Evaluate $\displaystyle \int \dfrac{dx}{3 + 2 \sin x + \cos x}$
Let $I = \displaystyle \int \dfrac{dx}{3 + 2 \sin x + \cos x}$ $\;\;\; \cdots$ (1)
Put $\tan \left(\dfrac{x}{2}\right) = t$ $\;\;\; \cdots$ (2a)
Then, $\dfrac{1}{2} \sec^2 \left(\dfrac{x}{2}\right) \; dx = dt$
$\implies$ $dx = \dfrac{2 \; dt}{\sec^2 \left(\dfrac{x}{2}\right)} = \dfrac{2 \; dt}{1 + \tan^2 \left(\dfrac{x}{2}\right)} = \dfrac{2 \; dt}{1 + t^2}$ $\;\;\; \cdots$ (2b)
Also, $\sin x = \dfrac{2 \; \tan \left(\dfrac{x}{2}\right)}{1 + \tan^2 \left(\dfrac{x}{2}\right)} = \dfrac{2 \; t}{1 + t^2}$ $\;\;\; \cdots$ (2c)
and $\cos x = \dfrac{1 - \tan^2 \left(\dfrac{x}{2}\right)}{1 + \tan^2 \left(\dfrac{x}{2}\right)} = \dfrac{1 - t^2}{1 + t^2}$ $\;\;\; \cdots$ (2d)
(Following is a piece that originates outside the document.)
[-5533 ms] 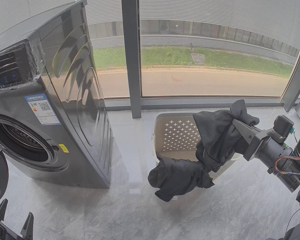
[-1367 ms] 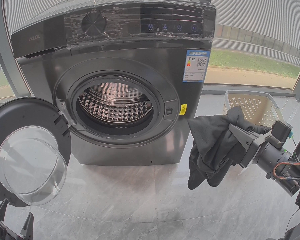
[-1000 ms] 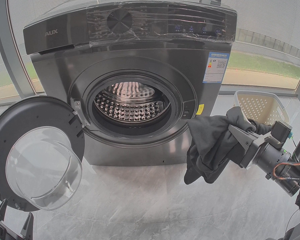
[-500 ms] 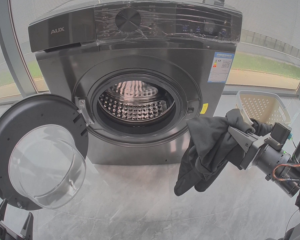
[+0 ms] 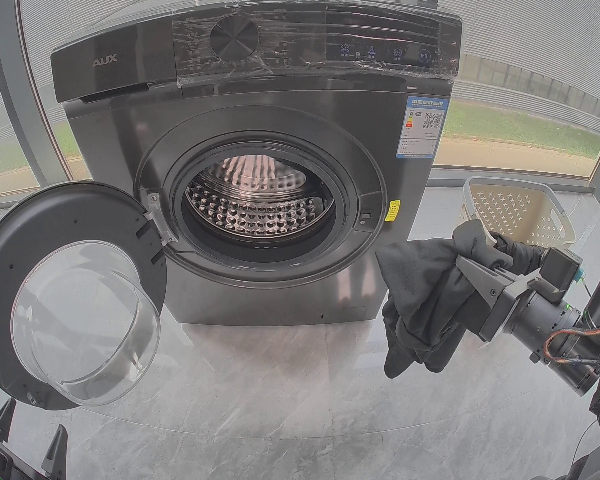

$\therefore$ $\;$ In view of equations (2b), (2c) and (2d), equation (1) becomes
$\begin{aligned}
I & = 2 \displaystyle \int \dfrac{dt}{\left(1 + t^2\right) \left(3 + \dfrac{4t}{1 + t^2} + \dfrac{1 - t^2}{1 + t^2}\right)} \\\\
& = 2 \int \dfrac{dt}{3 + 3 t^2 + 4 t + 1 - t^2} \\\\
& = 2 \int \dfrac{dt}{2 t^2 + 4 t + 4} \\\\
& = \int \dfrac{dt}{t^2 + 2 t + 2} \\\\
& = \int \dfrac{dt}{\left(t^2 + 2 t + 1\right) + 1} \\\\
& = \int \dfrac{dt}{\left(t + 1\right)^2 + \left(1\right)^2} \\\\
& = \tan^{-1} \left(t + 1\right) + c \;\;\; \cdots (3) \;\; \left[\text{Note: } \int \dfrac{dx}{x ^2 + a^2} = \dfrac{1}{a} \tan^{-1} \left(\dfrac{x}{a} + c\right) \right]
\end{aligned}$
Substituting the value of t from equation (2a) in equation (3) gives
$I = \tan^{-1} \left[\tan \left(\dfrac{x}{2}\right) + 1 \right] + c$